Codecademy Practice
Testing
When we buy a chair, bike or car, we are buying products that undergo a fair amount of industrial testing. For example, before it goes out to the market, a car must go through a series of tests for resistance, security, impact absorption, etc.
Software is not an exception. Buggy code can cause serious problems like loosing or corrupting important data, security vulnerabilities, servers going down, slow running programs that use a lot of resources, etc.
Sometimes software bugs can have fatal consequences, like in the case of flight crashes or the Therac-25, a cancer treatment device that killed several patients because an bug in the code caused them to receive 100 times more radiation than the dose prescribed by their doctors.

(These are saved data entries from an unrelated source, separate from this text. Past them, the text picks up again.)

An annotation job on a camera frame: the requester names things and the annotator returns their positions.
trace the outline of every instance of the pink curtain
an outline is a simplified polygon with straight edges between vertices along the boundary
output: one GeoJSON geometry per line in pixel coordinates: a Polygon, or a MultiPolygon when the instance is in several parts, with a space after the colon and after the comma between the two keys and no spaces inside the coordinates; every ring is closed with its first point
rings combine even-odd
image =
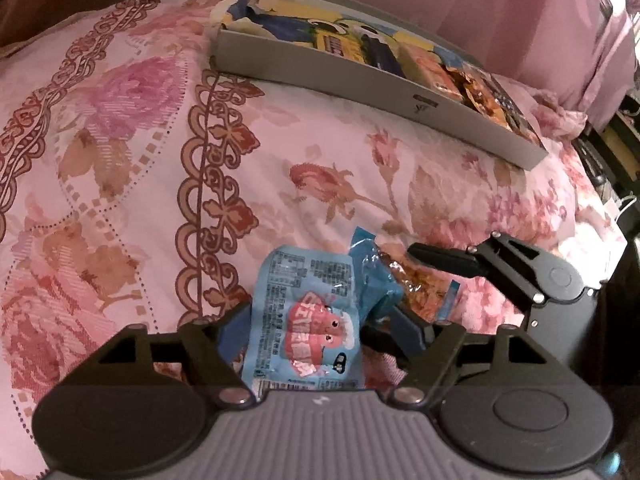
{"type": "Polygon", "coordinates": [[[464,48],[492,72],[558,95],[601,129],[633,85],[624,9],[600,0],[360,0],[464,48]]]}

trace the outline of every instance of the floral bedsheet
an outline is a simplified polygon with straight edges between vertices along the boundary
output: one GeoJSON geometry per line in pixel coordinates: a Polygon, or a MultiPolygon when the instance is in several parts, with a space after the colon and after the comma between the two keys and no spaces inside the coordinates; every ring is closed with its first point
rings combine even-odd
{"type": "MultiPolygon", "coordinates": [[[[568,142],[584,116],[553,96],[505,81],[550,152],[527,173],[386,112],[217,72],[218,1],[127,0],[0,62],[1,479],[46,470],[31,415],[87,354],[132,322],[223,315],[281,244],[343,253],[361,226],[393,253],[499,229],[593,285],[622,253],[568,142]]],[[[492,332],[519,316],[477,279],[451,318],[492,332]]],[[[398,379],[366,358],[370,384],[398,379]]]]}

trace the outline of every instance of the screw
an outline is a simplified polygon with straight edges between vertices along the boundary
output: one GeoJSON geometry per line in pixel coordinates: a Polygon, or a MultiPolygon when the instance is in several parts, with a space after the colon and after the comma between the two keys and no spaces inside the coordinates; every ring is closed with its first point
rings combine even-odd
{"type": "Polygon", "coordinates": [[[242,406],[251,400],[251,393],[244,388],[225,388],[220,392],[219,397],[225,404],[242,406]]]}
{"type": "Polygon", "coordinates": [[[404,386],[394,391],[394,399],[402,404],[418,404],[424,400],[424,392],[404,386]]]}

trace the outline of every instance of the teal wrapper
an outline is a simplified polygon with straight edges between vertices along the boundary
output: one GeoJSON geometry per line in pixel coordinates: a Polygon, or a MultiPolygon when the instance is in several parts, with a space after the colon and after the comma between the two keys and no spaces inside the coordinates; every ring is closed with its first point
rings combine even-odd
{"type": "Polygon", "coordinates": [[[353,259],[356,306],[361,324],[367,318],[377,321],[388,316],[391,308],[404,295],[402,287],[380,260],[375,238],[374,234],[356,227],[349,248],[349,256],[353,259]]]}

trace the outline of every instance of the box
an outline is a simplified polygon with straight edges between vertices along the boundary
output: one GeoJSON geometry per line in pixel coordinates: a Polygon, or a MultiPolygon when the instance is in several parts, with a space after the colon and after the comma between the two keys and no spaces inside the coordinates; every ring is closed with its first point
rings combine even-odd
{"type": "Polygon", "coordinates": [[[480,63],[433,34],[353,0],[233,1],[212,12],[225,24],[213,45],[222,72],[361,102],[524,170],[547,155],[480,63]]]}

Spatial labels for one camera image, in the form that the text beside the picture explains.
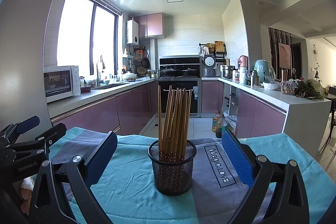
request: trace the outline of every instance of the pink cabinet door
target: pink cabinet door
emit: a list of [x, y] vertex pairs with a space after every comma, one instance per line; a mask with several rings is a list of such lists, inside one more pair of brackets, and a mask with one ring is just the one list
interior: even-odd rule
[[113, 97], [103, 103], [66, 117], [59, 122], [64, 123], [67, 129], [80, 127], [103, 133], [112, 131], [119, 126], [116, 99]]
[[141, 87], [138, 87], [131, 91], [131, 99], [132, 99], [133, 115], [129, 122], [134, 123], [134, 132], [132, 134], [138, 135], [143, 128], [142, 121], [144, 119], [142, 109]]
[[158, 35], [163, 35], [162, 13], [147, 15], [147, 36], [153, 37]]
[[285, 116], [283, 114], [256, 100], [251, 137], [281, 133], [284, 123]]
[[116, 97], [121, 135], [134, 134], [131, 91], [124, 92]]
[[254, 110], [256, 106], [256, 99], [245, 92], [239, 93], [239, 104], [236, 125], [237, 138], [249, 138], [254, 119]]
[[151, 118], [155, 115], [156, 113], [156, 104], [157, 104], [157, 99], [155, 97], [155, 84], [154, 82], [149, 83], [149, 89], [150, 89], [150, 101], [151, 101]]
[[151, 101], [149, 98], [149, 84], [141, 86], [141, 94], [142, 94], [142, 110], [143, 110], [143, 120], [142, 120], [142, 128], [143, 128], [152, 118]]
[[135, 17], [134, 21], [139, 24], [139, 38], [147, 35], [147, 16]]
[[222, 102], [223, 102], [222, 82], [202, 81], [202, 113], [213, 113], [220, 111], [222, 108]]

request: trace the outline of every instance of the leafy vegetable
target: leafy vegetable
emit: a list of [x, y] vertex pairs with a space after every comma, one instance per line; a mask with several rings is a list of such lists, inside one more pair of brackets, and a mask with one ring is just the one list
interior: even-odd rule
[[316, 91], [313, 87], [313, 83], [310, 80], [306, 82], [300, 81], [298, 87], [294, 92], [296, 97], [307, 98], [311, 100], [323, 99], [324, 96]]

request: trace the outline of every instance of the cutting board
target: cutting board
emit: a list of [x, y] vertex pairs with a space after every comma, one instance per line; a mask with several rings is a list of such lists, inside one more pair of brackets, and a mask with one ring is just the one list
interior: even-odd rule
[[216, 52], [225, 52], [225, 46], [223, 41], [215, 41]]

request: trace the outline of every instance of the white microwave
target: white microwave
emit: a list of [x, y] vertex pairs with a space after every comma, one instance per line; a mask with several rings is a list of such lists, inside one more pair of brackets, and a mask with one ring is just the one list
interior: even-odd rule
[[43, 78], [47, 103], [81, 92], [78, 66], [45, 66]]

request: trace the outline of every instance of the black mesh pencil cup
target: black mesh pencil cup
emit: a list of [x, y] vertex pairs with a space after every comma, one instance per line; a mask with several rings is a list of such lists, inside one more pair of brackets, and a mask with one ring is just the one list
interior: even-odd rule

What is automatic testing?
We could manually test our code by running our application. However, we would need to keep an updated list of all the specific cases and all the things that our app can do, and make sure that we don’t forget any. Doing this everytime we make a little change is tedious.
Automatic testing is writing extra code that does that for us. It runs parts of our application, passing them different values and checking that it behaves how we expect and that all operations return the right result. We can run this testing code as many times as we want and it will exercise all the specific cases that our app supports.
For example, if we have a class with a function that adds two numbers:
class Adder {
add(a, b) {
return a + b;
}
}
We could test it like this:
describe('The Adder class', function() {
it('adds two numbers', function() {
let adder = new Adder();
expect(adder.add(2, 1)).toEqual(3);
});
});
This test uses a testing framework called Jasmine, which is very similar to Ruby’s testing framework RSpec and reads pretty much like English.
-
the
describe
word defines a block of tests that describe the behaviour of the class we are testing. We can provide it with a text description, in this case'The Adder class'
. The text description will be printed everytime we run the tests, as well as the text description of each individual test, which is very helpful to know which tests have run. -
the
it
word defines a single test. We can provide it with a description, in this case'adds two numbers'
. -
Inside the test we have the
expect
word, which defines an “expectation”. We expect that when we call our function with two parameters, 2 and 1, the result has to be 3. -
When we run this test, it can pass or it can fail. If it passes, we say we have a “green” test, and we will get a printout like this, where the description of the test is usually displayed in green text:

- If it fails, we say we have a “red” test, and we will get a printout like this, where the description of the test is usually displayed in red text:

Anatomy of a test
Tests are usually divided in three parts:
- Setup: this is where we create all the context needed for the test. We instantiate objects, we read files, etc. In the previous example, this line represents the setup:
let adder = new Adder();
- Run the code: this is the part when we actually run our code. In the previous example, this is where we run the code:
adder.add(2, 1)
- Check the result: this is the part where we set up the expectations, where we compare what our code returns with what we expect it to return. In the previous example, this is the expectation:
expect(/*result of running the code*/).toEqual(3)
Sometimes this is called “the three As: Arrange, Act, Assert”.
TDD
TDD means Test Driven Development. This is when we write our test first, and then we write the code to make the test pass. TDD has 3 stages:
Red: we first write a test, we run it, it’s red because we don’t have any code yet.
Green: we write the simplest possible code that makes the test green, sometimes called “the shameless green” because we are only focused in making the test pass.
Refactor: with the test in place, it’s time to improve the design of the code without changing it’s behaviour.

Benefits of testing
Writing the test first and then the code has a lot of benefits:
- Because TDD allows us to write our code in tiny bits and check constantly that we are not breaking anything, we don’t have to write a bunch of code and then playing bug hunting for hours.
- All our code ends up tested. This means we have 100% test coverage.
- Our code has a better design, it is cleaner
- Our code is less coupled and dependencies are better managed
- Our code is more efficient, because you are more focused, you write more modular code
- Our code is easier to test
- We don’t write more code than needed
- We can think of the interface we want, the method signature, and what we want to return
- We end up with less buggy code
- Testing tiny bits of the app in isolation rather than having to run the entire app
- Tests document what your code can do and how to use it
- You can refactor safely and if you break the code the tests will tell you immediately
To do
-
Read through the Jasmine annotated documentation and try to understand what you can do with it.
-
Go to the Jasmine downloads page and download the jasmine standalone zip file. Examine the contents. Can you figure out how you are supposed to use it?
-
Do the pair programming kata: Roman numerals.
-
Add tests to the rock paper scissors challenge. Did it feel tedious to add tests after the code, compared to your experience with the kata?
-
Add tests to the address book challenge.
-
From now on build all your projects with TDD.